Work instruction: Copy out all lines of the material below in which "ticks" occurs.
*****
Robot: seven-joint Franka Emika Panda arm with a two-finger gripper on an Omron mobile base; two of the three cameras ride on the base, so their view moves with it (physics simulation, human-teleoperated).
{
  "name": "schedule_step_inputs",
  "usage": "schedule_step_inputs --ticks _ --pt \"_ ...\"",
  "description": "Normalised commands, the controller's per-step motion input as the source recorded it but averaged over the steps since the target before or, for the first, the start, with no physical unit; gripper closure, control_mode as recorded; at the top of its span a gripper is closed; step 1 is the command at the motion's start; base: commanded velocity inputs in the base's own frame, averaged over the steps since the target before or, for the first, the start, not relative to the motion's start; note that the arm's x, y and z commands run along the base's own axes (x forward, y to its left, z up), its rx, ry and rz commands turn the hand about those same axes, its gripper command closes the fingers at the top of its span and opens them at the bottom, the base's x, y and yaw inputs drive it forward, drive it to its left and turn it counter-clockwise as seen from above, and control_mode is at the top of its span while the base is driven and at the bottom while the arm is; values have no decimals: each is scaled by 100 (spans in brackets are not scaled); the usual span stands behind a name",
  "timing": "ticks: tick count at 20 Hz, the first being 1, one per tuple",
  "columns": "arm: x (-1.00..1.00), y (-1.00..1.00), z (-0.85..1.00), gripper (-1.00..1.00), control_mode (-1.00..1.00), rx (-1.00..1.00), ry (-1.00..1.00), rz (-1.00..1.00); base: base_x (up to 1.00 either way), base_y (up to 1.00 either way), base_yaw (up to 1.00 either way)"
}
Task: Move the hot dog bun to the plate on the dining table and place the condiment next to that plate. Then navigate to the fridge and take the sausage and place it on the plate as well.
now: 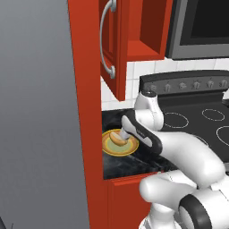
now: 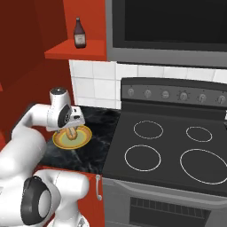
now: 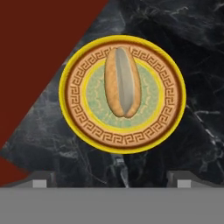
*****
Answer area:
  "usage": "schedule_step_inputs --ticks _ --pt \"_ ...\"",
  "timing": "ticks: tick count at 20 Hz, the first being 1, one per tuple",

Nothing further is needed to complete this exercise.